# WHAT TO PRODUCE
Provide only the number of lines in the data below that contain the string "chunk".

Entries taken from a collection
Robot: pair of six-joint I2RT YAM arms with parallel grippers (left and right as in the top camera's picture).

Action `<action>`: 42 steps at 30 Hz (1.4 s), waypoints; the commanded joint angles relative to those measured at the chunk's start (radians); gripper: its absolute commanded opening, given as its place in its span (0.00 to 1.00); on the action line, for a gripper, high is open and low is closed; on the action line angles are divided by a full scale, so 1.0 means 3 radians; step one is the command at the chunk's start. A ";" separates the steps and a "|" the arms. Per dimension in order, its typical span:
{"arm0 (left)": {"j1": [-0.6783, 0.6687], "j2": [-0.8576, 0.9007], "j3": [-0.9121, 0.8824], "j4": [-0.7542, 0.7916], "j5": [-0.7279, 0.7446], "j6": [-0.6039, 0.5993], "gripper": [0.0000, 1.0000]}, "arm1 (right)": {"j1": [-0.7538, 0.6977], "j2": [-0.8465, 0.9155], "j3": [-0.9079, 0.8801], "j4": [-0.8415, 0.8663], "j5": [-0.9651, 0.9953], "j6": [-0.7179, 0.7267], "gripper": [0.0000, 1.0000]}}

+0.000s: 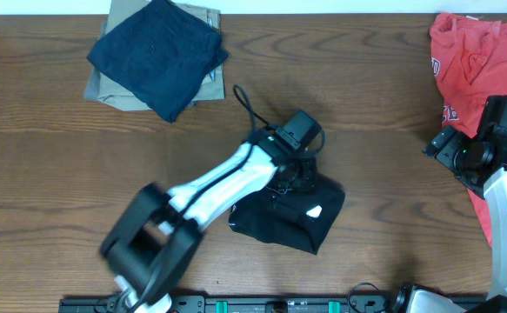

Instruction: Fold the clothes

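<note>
A folded black garment (pixel 292 222) lies skewed near the table's front middle, with a small white tag (pixel 314 211) showing on top. My left gripper (pixel 298 176) is down at the garment's upper left edge. Its fingers are hidden under the wrist, so I cannot tell whether they hold the cloth. A crumpled red shirt (pixel 470 61) lies at the far right. My right gripper (pixel 443 146) rests at the shirt's left edge, and its jaws cannot be made out.
At the back left stands a stack of folded clothes: a navy piece (pixel 157 52) on top of a khaki one (pixel 105 87). Bare wooden table (pixel 366 87) lies between the stack and the red shirt.
The black garment has turned, and its right side now points toward the front right. My left wrist has moved right and slightly forward over its upper left edge. The right arm has not moved.
My left gripper was on top of the black garment near its back edge. Then it was at the garment's right side, then at its back left corner with the white tag showing. Now the garment lies skewed. The right arm stayed by the red shirt throughout.
</note>
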 commanded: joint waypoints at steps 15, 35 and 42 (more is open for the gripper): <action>0.0251 -0.0654 -0.0329 -0.1045 -0.0418 0.0238 0.25 | -0.0015 -0.0029 0.0017 0.0000 -0.0001 -0.0019 0.99; 0.0505 -0.0760 -0.1353 -0.0710 -0.0403 0.0186 0.06 | -0.0015 -0.0029 0.0017 0.0000 -0.0001 -0.0019 0.99; 0.0505 -0.1330 -0.0936 -0.1022 -0.0409 0.0189 0.06 | -0.0015 -0.0029 0.0017 0.0000 -0.0001 -0.0019 0.99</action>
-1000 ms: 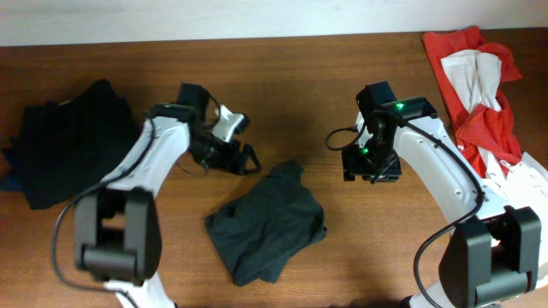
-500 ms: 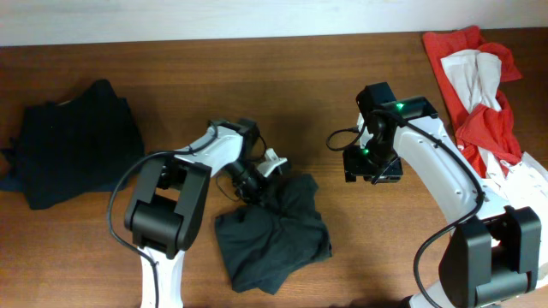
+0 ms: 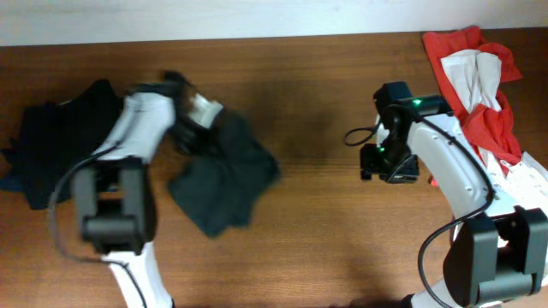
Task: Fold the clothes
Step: 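Carry the folded bundle left with the left gripper onto the dark pile, then release the bundle on the pile and retract the left gripper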
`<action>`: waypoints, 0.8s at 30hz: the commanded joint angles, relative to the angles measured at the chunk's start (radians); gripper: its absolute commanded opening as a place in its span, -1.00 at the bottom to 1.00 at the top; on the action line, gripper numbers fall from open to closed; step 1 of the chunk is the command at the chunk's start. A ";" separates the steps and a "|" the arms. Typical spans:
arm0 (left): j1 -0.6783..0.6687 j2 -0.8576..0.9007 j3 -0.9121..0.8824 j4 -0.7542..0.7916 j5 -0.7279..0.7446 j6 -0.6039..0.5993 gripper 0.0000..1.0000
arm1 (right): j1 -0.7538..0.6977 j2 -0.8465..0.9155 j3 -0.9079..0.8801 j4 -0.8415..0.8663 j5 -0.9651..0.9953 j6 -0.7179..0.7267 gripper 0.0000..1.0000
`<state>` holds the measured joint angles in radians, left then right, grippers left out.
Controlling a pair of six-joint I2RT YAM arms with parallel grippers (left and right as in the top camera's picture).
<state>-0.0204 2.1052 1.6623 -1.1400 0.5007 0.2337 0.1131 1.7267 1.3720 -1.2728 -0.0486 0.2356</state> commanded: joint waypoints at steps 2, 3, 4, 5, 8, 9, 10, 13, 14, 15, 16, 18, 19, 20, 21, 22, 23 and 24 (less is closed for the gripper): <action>0.193 -0.181 0.098 -0.005 -0.051 -0.028 -1.00 | -0.047 -0.021 0.013 -0.003 0.021 -0.004 0.25; 0.233 -0.202 0.109 0.006 -0.071 -0.034 -0.99 | -0.050 -0.021 0.013 -0.003 0.020 -0.010 0.25; 0.279 -0.221 0.120 0.030 -0.072 -0.056 -0.99 | -0.053 -0.021 0.013 -0.003 0.020 -0.018 0.25; 0.315 -0.235 0.127 0.052 -0.072 -0.065 -1.00 | -0.055 -0.021 0.013 -0.003 0.020 -0.018 0.25; 0.400 -0.255 0.136 0.119 -0.072 -0.080 -1.00 | -0.055 -0.021 0.013 -0.003 0.020 -0.018 0.25; 0.423 -0.255 0.136 0.140 -0.072 -0.094 -0.99 | -0.055 -0.021 0.013 -0.003 0.020 -0.018 0.25; 0.455 -0.254 0.136 0.166 -0.074 -0.109 -1.00 | -0.055 -0.021 0.013 -0.002 0.021 -0.018 0.25; 0.515 -0.254 0.136 0.229 -0.080 -0.138 -0.99 | -0.055 -0.021 0.013 -0.002 0.020 -0.018 0.25; 0.530 -0.254 0.136 0.246 -0.080 -0.145 -0.99 | -0.055 -0.021 0.013 -0.002 0.020 -0.018 0.26; 0.555 -0.253 0.135 0.276 -0.087 -0.144 -1.00 | -0.055 -0.021 0.013 -0.002 0.020 -0.018 0.25; 0.565 -0.251 0.135 0.288 -0.101 -0.146 -0.99 | -0.055 -0.021 0.013 -0.002 0.020 -0.018 0.25; 0.580 -0.241 0.135 0.305 -0.162 -0.163 -0.99 | -0.055 -0.021 0.013 -0.002 0.020 -0.018 0.25; 0.587 -0.232 0.135 0.310 -0.192 -0.163 -0.97 | -0.055 -0.021 0.013 -0.002 0.020 -0.018 0.25; 0.591 -0.221 0.135 0.311 -0.211 -0.163 -0.97 | -0.055 -0.021 0.013 -0.003 0.020 -0.018 0.25; 0.598 -0.203 0.135 0.314 -0.237 -0.164 -0.97 | -0.055 -0.021 0.013 -0.003 0.019 -0.017 0.25; 0.605 -0.187 0.135 0.320 -0.251 -0.171 -0.97 | -0.055 -0.021 0.013 -0.004 0.019 -0.017 0.26; 0.614 -0.170 0.135 0.334 -0.258 -0.187 -0.98 | -0.055 -0.021 0.013 -0.006 0.019 -0.018 0.25; 0.621 -0.157 0.135 0.346 -0.257 -0.198 -0.98 | -0.055 -0.021 0.013 -0.007 0.019 -0.018 0.25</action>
<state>0.5709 1.8969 1.7760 -0.8349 0.3107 0.0761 0.0666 1.7267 1.3720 -1.2755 -0.0448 0.2241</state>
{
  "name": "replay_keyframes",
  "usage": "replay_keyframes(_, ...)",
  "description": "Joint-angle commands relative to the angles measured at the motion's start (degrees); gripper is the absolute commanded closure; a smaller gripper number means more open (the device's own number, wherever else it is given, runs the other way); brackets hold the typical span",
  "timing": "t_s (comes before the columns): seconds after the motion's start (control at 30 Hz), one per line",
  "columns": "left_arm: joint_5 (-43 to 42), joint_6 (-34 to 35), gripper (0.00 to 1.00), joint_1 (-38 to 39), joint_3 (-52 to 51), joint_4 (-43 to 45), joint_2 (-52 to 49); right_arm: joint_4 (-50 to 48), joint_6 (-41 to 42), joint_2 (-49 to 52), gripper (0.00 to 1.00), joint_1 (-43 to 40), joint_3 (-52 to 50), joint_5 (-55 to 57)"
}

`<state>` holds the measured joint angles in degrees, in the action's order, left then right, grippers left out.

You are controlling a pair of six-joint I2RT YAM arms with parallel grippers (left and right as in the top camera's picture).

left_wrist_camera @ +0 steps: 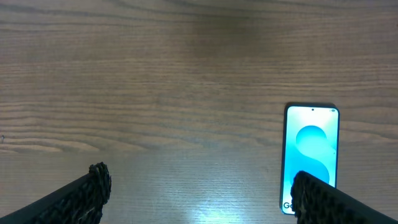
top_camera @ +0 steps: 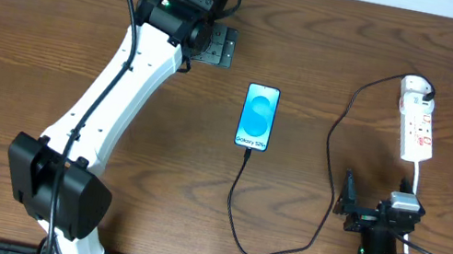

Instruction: Plug charger to phone and switch on socket

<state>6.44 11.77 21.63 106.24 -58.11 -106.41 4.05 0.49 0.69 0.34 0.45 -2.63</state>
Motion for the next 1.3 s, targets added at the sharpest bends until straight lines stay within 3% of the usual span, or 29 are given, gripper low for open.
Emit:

# ANSWER TO THE EXERCISE
2